Si un evento similar sucediera hoy, las consecuencias serían enormes para la sociedad

Hace 42.000 años, las capas de hielo y los glaciares aumentaron, también  cambiaron violentamente los patrones climáticos. Durante estos eventos, la vida en la Tierra estuvo expuesta a una intensa luz ultravioleta. Los neandertales y la megafauna se extinguieron, mientras que los humanos modernos buscaron protección en las cuevas. Puso el mundo patas arriba, magnéticamente hablando.

Cabe destacar que durante el cambio magnético, la fuerza del campo se desplomó a menos del 6% de lo que es hoy. Entonces, ¿podría repetirse un evento de estas características en el futuro? 
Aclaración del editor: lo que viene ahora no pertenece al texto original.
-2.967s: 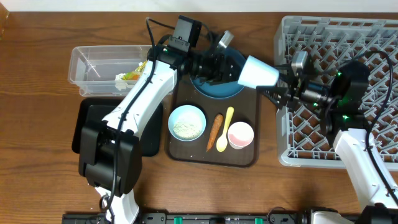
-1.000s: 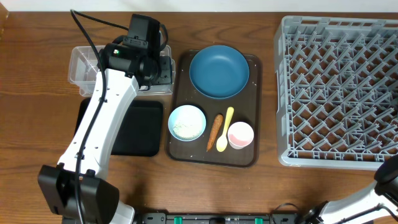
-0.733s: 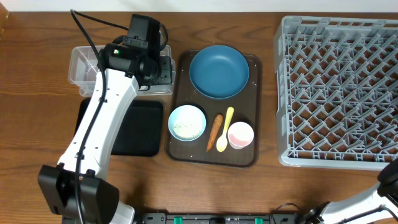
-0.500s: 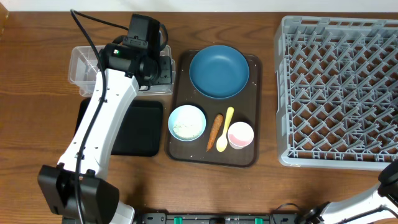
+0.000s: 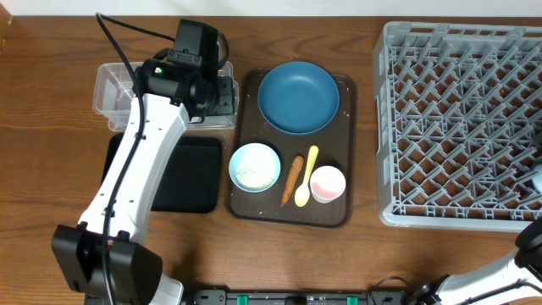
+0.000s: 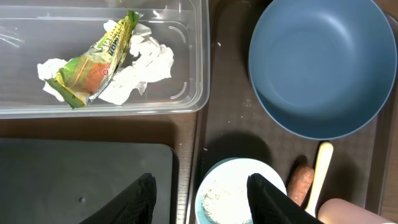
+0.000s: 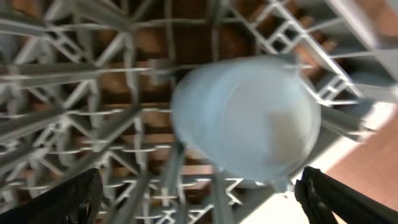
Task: Sort waste into correct bins and load items into the dishwasher rack
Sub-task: 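Place the light-blue cup upside down in the rack with the right gripper, then grasp the pink cup on the tray with the left gripper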
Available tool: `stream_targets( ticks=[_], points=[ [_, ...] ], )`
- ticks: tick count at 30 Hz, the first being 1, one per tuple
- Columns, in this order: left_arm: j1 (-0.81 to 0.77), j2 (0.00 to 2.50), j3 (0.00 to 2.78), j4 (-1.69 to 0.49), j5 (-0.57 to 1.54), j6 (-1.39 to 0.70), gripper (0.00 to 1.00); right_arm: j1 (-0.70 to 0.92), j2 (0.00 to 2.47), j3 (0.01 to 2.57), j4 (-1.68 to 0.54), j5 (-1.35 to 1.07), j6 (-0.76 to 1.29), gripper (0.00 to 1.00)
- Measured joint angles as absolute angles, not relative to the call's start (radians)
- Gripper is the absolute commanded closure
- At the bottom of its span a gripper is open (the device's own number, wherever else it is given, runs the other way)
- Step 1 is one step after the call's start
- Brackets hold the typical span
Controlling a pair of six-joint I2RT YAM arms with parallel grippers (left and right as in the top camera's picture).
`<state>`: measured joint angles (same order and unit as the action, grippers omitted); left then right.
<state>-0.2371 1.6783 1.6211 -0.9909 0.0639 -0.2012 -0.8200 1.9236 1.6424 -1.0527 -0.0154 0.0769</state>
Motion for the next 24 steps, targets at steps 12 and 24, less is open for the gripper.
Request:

En una entrevista en la CNN, Turney enfatizó que, si un evento similar sucediera hoy, las consecuencias serían enormes para la sociedad. “La radiación cósmica –dijo– destruiría nuestras redes de energía eléctrica y redes de satélites".

Algo que superaría el fenómeno registrado en la madrugada del 1 de septiembre de 1859. Dos astrónomos aficionados, Richard Carrington y Richard Hodgson, registraron la aparición de manchas en el astro rey y detectaron la presencia de fulguraciones solares que liberaron una intensa radiación electromagnética en la cromosfera del Sol. Estos sucesos provocan la emisión de partículas de alta energía que alcanzó la Tierra.

El evento Carrington –como quedó bautizado– comprimió el campo magnético de la Tierra con tanta violencia que se vieron auroras boreales en puntos muy distantes de los polos y se crearon corrientes en los cables de telégrafo, muchos incluso chisporrotearon y provocaron el corte de las comunicaciones de telégrafo. ¿Se imaginan algo similar ahora?

El estudio  asegura que una inversión del polo magnético o un cambio extremo en la actividad solar serían, además, aceleradores de un cambio climático sin precedentes. 

De hecho, un estudio de la Universidad de Stanford dirigida por el biólogo Paul Ehrlich, sugiere que la sexta extinción masiva se está acelerando: la pérdida de vertebrados terrestres es mucho más rápida de lo que habían previsto inicialmente y, en dos décadas, podrían desaparecer más de 500 especies de vertebrados terrestres.